Saved entries:
►

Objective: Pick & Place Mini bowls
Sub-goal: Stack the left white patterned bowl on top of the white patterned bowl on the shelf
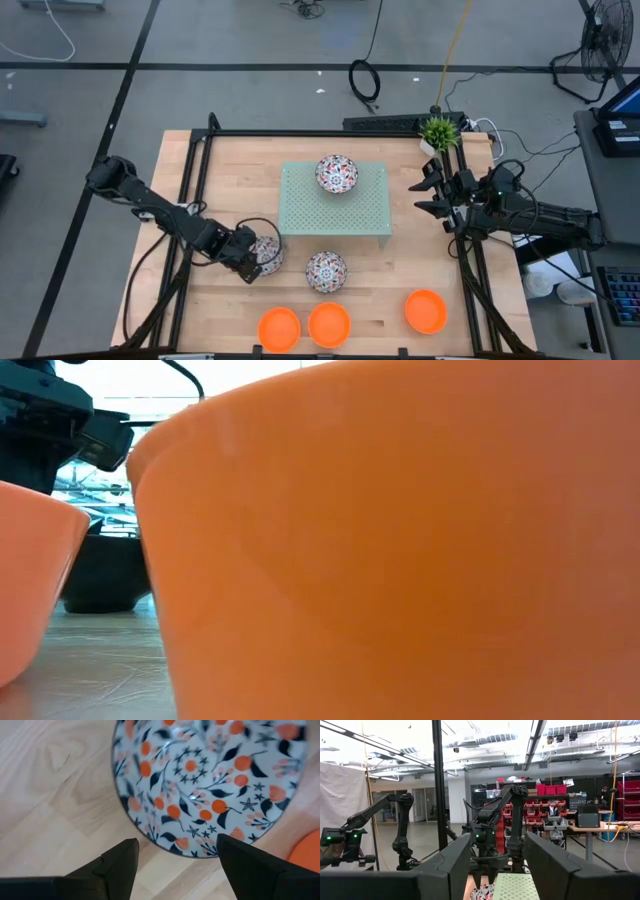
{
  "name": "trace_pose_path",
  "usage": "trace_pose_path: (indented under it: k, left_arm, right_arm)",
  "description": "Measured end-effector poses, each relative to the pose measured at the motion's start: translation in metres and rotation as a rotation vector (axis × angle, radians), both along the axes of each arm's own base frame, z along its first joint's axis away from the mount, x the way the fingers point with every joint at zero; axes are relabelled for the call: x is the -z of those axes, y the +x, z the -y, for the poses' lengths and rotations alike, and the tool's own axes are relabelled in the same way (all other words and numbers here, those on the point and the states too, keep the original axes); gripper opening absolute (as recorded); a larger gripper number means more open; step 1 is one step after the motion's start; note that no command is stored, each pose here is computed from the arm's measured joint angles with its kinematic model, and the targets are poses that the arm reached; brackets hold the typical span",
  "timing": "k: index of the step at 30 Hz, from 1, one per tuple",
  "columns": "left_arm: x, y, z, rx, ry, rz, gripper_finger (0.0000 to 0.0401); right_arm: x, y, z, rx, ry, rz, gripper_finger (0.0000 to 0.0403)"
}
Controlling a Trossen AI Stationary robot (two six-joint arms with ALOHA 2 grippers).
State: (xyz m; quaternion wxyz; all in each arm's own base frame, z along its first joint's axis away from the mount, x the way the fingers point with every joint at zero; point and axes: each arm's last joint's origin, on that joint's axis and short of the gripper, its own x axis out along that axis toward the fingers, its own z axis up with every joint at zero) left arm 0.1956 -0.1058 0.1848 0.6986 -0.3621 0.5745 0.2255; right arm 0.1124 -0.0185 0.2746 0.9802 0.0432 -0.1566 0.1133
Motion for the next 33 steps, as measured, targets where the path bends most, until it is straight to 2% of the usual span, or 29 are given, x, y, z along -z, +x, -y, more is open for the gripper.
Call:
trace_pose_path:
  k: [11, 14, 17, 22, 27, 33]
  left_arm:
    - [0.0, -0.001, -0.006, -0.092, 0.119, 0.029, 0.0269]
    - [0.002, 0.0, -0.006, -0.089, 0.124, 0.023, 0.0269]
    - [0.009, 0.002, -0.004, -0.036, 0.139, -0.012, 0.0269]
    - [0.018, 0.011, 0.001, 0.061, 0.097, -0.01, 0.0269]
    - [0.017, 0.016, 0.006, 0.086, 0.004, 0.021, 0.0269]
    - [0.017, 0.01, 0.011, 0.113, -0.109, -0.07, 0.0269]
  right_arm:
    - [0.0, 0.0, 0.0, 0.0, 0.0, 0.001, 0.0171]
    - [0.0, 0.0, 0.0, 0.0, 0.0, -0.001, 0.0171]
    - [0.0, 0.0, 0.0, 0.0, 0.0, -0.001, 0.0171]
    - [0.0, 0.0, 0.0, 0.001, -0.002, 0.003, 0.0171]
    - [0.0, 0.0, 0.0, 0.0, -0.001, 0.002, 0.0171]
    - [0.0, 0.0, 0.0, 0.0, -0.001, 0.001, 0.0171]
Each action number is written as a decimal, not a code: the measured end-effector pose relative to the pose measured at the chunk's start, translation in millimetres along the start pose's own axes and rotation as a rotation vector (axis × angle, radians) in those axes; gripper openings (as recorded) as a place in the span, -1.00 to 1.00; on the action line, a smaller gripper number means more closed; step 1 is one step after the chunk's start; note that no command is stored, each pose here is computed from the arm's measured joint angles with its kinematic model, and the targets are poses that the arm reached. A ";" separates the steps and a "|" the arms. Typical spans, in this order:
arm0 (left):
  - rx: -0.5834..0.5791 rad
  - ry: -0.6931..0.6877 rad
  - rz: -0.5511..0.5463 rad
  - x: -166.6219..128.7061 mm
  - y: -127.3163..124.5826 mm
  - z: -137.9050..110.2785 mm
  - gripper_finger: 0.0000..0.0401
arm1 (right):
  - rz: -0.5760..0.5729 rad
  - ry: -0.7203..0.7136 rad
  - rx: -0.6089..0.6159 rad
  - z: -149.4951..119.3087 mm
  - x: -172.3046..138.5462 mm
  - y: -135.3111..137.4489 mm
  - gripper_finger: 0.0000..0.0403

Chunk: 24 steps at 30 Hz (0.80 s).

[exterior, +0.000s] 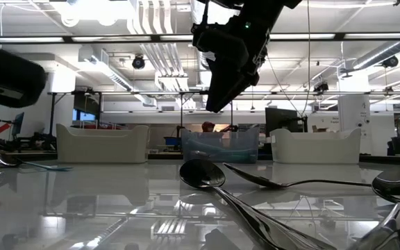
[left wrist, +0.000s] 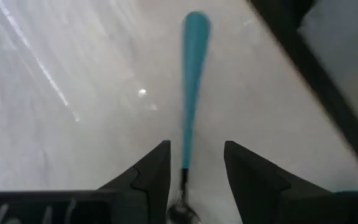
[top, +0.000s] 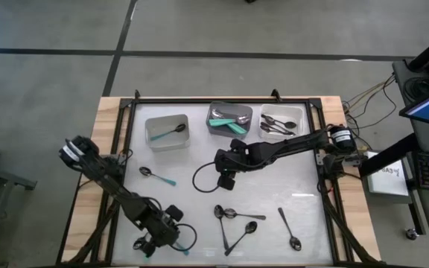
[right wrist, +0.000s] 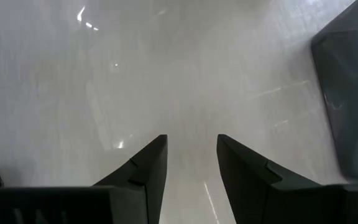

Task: Sort silverware by color (type)
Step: Put the blue spoon into the gray bin

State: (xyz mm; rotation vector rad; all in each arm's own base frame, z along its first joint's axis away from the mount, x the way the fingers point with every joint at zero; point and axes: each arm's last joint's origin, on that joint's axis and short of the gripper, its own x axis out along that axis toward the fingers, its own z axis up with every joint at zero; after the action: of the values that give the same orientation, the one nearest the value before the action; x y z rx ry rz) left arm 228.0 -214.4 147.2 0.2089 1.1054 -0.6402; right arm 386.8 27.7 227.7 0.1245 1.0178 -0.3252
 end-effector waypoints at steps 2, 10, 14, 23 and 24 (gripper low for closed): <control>-0.001 0.018 0.011 5.3 1.0 -1.9 -0.34 | 0.001 0.000 -0.002 -0.2 -0.2 0.7 -0.34; -0.062 0.086 0.046 27.1 4.5 -8.7 -0.40 | 0.003 0.000 -0.005 -0.8 -0.6 2.2 -0.34; -0.122 0.087 0.048 27.5 5.5 -8.9 -0.61 | 0.003 0.000 -0.005 -0.7 -0.6 2.2 -0.34; -0.153 0.108 0.056 25.0 6.1 -11.1 -0.98 | 0.003 0.000 0.003 -0.7 -0.6 2.2 -0.34; -0.148 0.107 0.055 23.3 5.9 -11.1 -0.98 | 0.003 0.000 0.008 -0.8 -0.5 2.2 -0.34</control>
State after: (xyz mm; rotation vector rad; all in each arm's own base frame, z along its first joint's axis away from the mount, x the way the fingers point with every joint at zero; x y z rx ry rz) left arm 229.8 -213.3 120.8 0.1472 1.2407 -0.5006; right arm 386.6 30.0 227.6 0.1334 1.0160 -0.3270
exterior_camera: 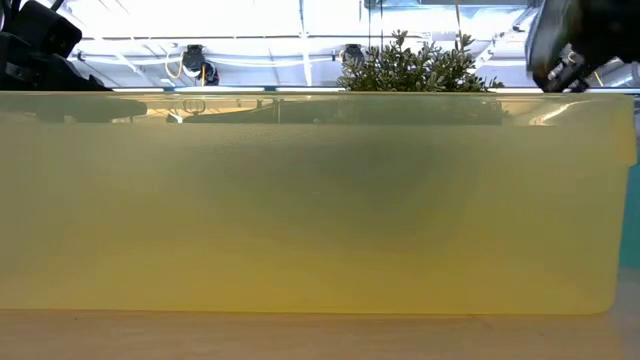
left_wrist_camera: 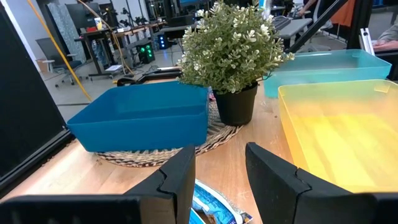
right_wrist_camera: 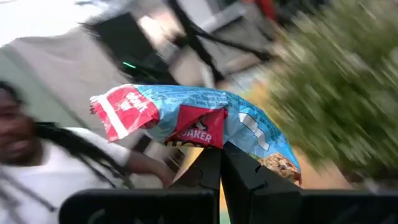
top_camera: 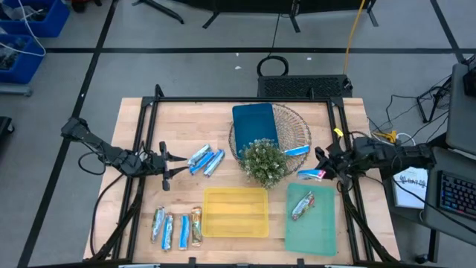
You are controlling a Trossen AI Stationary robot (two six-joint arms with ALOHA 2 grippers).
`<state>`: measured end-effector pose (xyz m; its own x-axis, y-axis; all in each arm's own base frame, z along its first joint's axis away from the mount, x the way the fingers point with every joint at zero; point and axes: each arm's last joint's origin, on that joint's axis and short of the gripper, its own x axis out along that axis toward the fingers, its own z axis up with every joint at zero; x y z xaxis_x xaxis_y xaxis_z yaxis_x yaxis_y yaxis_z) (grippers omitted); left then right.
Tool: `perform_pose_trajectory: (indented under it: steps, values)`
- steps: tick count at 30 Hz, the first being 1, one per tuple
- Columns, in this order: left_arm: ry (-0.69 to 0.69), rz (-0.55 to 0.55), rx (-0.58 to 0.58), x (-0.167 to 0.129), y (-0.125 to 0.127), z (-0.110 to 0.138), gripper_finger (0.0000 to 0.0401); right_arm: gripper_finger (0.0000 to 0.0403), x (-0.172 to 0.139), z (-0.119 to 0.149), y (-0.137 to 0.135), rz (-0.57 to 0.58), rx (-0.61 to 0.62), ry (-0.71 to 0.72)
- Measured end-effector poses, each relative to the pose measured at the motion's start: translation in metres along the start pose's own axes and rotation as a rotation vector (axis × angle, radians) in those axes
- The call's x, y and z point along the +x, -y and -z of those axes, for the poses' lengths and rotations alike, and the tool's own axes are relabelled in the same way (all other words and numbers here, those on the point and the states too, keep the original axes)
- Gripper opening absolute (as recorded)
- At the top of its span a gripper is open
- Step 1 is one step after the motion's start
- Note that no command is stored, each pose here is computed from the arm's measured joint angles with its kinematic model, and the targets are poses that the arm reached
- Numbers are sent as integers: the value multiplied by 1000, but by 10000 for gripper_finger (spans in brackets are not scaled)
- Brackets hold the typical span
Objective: Pick and place Granola Bars by type
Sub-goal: Put the green granola bar into the light green bin
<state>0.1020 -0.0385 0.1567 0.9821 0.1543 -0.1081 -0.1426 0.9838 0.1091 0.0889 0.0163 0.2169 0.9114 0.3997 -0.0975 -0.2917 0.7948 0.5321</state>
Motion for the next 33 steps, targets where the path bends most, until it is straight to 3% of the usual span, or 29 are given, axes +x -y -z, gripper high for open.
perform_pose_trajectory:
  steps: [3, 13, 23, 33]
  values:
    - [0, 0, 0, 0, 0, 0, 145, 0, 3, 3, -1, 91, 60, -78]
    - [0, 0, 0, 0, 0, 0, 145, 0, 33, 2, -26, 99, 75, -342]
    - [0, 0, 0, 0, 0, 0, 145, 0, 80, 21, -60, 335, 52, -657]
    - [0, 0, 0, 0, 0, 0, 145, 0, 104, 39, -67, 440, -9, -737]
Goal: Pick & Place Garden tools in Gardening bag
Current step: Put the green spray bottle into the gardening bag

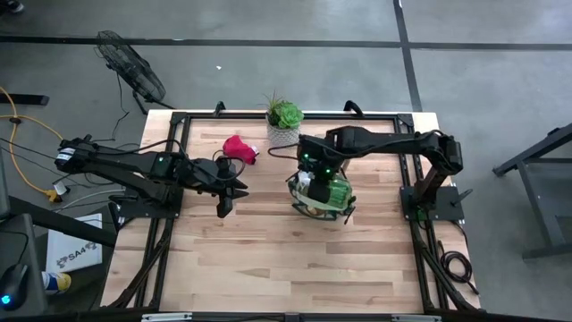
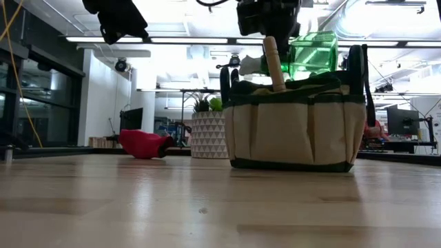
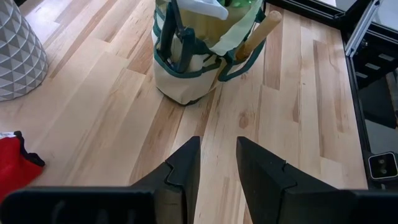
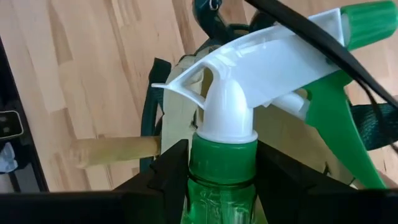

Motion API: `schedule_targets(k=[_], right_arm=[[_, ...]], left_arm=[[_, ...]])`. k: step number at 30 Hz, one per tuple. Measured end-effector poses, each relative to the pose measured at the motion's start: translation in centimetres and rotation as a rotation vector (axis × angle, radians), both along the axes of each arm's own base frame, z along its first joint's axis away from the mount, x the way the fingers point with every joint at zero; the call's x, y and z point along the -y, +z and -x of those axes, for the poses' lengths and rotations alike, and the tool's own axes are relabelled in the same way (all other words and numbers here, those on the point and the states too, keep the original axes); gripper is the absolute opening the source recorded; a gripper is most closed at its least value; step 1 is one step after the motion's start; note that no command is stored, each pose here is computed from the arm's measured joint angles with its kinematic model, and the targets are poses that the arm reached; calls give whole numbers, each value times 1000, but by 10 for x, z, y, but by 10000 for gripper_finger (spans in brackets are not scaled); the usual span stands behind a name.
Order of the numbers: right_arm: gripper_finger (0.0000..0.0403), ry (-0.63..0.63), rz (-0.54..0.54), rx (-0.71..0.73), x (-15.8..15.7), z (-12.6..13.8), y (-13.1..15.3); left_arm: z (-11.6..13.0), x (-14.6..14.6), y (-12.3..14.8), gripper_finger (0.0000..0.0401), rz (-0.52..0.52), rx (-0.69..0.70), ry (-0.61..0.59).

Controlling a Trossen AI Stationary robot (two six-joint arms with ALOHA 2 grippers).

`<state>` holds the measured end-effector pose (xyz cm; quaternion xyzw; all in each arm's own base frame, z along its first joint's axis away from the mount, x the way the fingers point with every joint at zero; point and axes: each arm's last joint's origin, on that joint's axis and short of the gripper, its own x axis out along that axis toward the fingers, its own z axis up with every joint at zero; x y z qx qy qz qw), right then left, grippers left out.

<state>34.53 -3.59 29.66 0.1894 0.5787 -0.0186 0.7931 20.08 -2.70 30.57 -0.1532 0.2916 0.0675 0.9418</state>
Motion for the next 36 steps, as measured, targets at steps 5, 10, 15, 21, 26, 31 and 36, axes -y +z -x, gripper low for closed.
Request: schedule_targets(k=[5, 10, 15, 21, 26, 31, 36], right_arm=[[152, 13, 23, -7, -5, 0, 0], [153, 10, 38, -32, -5, 2, -1], [153, 7, 53, -91, -5, 7, -3], [179, 1, 65, -91, -5, 7, -3], [238, 0, 56, -91, -5, 7, -3], [281, 16, 3, -87, -7, 7, -2], [279, -16, -18, -112, -8, 13, 2]], left_arm=[[0, 0, 0, 101, 0, 0, 0], [0, 0, 0, 101, 0, 0, 0], [0, 0, 0, 101, 0, 0, -1], [0, 0, 0, 101, 1, -1, -1], [0, 0, 0, 101, 1, 0, -2], [0, 0, 0, 101, 1, 0, -2], [0, 0, 0, 101, 1, 0, -2]])
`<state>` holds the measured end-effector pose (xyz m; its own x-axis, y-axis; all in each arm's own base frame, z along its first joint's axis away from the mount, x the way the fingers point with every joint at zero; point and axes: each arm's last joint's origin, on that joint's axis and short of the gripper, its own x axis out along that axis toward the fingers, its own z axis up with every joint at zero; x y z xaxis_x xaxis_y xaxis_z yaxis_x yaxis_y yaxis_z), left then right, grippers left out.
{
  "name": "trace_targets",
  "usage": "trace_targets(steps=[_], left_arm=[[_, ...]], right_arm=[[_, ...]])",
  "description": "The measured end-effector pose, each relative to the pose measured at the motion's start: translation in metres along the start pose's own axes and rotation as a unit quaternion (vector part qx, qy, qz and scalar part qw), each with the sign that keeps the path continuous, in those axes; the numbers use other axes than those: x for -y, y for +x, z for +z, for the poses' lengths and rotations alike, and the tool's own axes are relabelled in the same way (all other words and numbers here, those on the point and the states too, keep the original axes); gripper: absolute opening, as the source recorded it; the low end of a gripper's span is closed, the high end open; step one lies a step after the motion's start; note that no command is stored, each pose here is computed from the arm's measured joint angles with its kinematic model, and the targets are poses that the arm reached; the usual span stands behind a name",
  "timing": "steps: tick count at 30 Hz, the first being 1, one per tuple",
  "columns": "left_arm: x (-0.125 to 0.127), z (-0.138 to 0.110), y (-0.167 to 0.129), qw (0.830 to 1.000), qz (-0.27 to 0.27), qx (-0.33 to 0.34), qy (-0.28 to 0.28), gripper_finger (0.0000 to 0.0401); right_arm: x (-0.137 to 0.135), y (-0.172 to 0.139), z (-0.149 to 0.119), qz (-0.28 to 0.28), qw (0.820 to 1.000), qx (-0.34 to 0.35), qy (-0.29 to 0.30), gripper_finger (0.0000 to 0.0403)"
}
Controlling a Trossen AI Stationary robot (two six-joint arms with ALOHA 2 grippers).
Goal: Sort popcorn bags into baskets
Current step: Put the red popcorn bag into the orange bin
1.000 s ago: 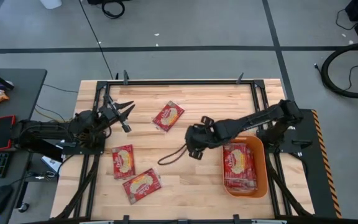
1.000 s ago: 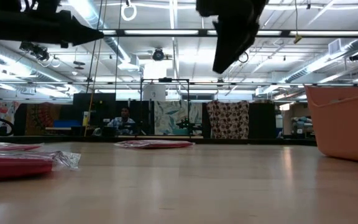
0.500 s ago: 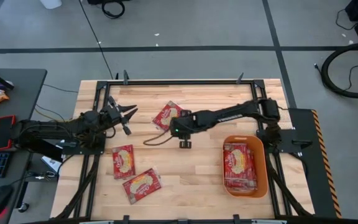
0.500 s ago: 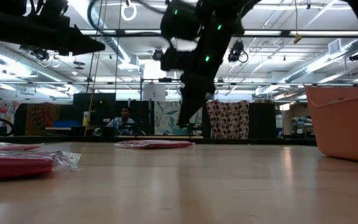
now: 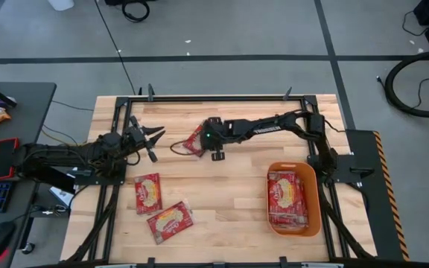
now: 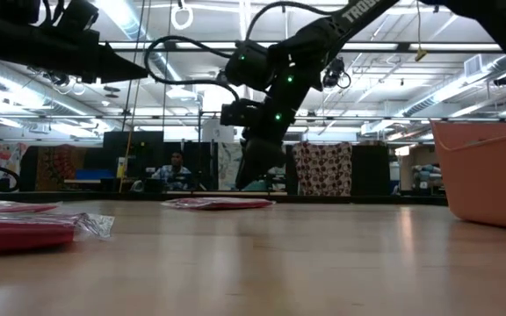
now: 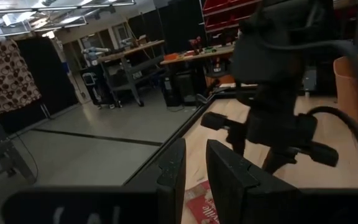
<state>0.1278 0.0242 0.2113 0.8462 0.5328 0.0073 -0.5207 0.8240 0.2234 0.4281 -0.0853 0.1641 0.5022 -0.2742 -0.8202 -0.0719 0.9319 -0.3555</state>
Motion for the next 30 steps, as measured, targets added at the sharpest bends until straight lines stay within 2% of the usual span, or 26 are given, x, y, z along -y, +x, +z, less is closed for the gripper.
trace_targets(steps=[5,7,12,22,25,30], left_arm=[[0.0,0.0,0.0,1.0,0.0,0.0,0.001,0.0068],[0.0,0.0,0.0,1.0,0.0,0.0,0.001,0.0068],[0.0,0.0,0.0,1.0,0.0,-0.002,0.002,0.0068],[0.0,-0.002,0.0,1.0,-0.001,-0.007,0.006,0.0068],[0.0,-0.002,0.0,1.0,-0.002,-0.008,0.013,0.0068],[0.0,-0.002,0.0,1.0,-0.002,-0.009,0.014,0.0068]], right_arm=[[0.011,0.008,-0.005,0.058,0.998,0.032,0.012,0.0143],[0.011,0.013,-0.009,0.069,0.997,0.025,0.015,0.0143],[0.009,0.021,-0.009,0.082,0.996,0.035,0.014,0.0143],[0.008,0.028,-0.021,0.101,0.995,0.005,0.021,0.0141],[0.007,0.027,-0.021,0.12,0.992,0.005,0.05,0.0141],[-0.004,0.024,-0.018,0.161,0.978,-0.007,0.134,0.014]])
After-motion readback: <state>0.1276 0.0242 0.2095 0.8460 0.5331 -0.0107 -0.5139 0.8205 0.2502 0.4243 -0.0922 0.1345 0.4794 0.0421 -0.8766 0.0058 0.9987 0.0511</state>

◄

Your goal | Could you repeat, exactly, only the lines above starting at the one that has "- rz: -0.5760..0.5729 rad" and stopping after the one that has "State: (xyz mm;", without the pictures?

Answer section |
  - rz: -0.5760..0.5729 rad
  - ry: -0.7203..0.7136 rad
  - rx: -0.6089..0.6159 rad
  - z: -149.4951..119.3087 mm
  - x: -172.3046..138.5462 mm
  - y: -135.3111..137.4489 mm
  - gripper_finger: 0.0000..0.0403

Chunk: 24 steps at 30 Hz (0.80 s).

[exterior, +0.000s] 
[left wrist, +0.000s] 
[top, +0.000s] 
[right wrist, +0.000s] 

Task: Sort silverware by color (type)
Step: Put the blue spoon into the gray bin

State: (xyz mm; rotation vector rad; all in each arm's own base frame, z along its first joint's axis away from the mount, x the way the fingers point with every joint at zero; point and axes: each arm's last joint's origin, on that joint's axis and short of the gripper, its own x axis out along that axis toward the fingers, its own z axis up with every joint at zero; after the action: of the values that give the same orientation, the one nearest the value before the action; x y z rx ry rz) left arm 228.0 -214.4 147.2 0.2089 1.1054 -0.6402; right arm 386.8 27.7 227.7 0.1245 1.0178 -0.3252

At this point, the answer is complete.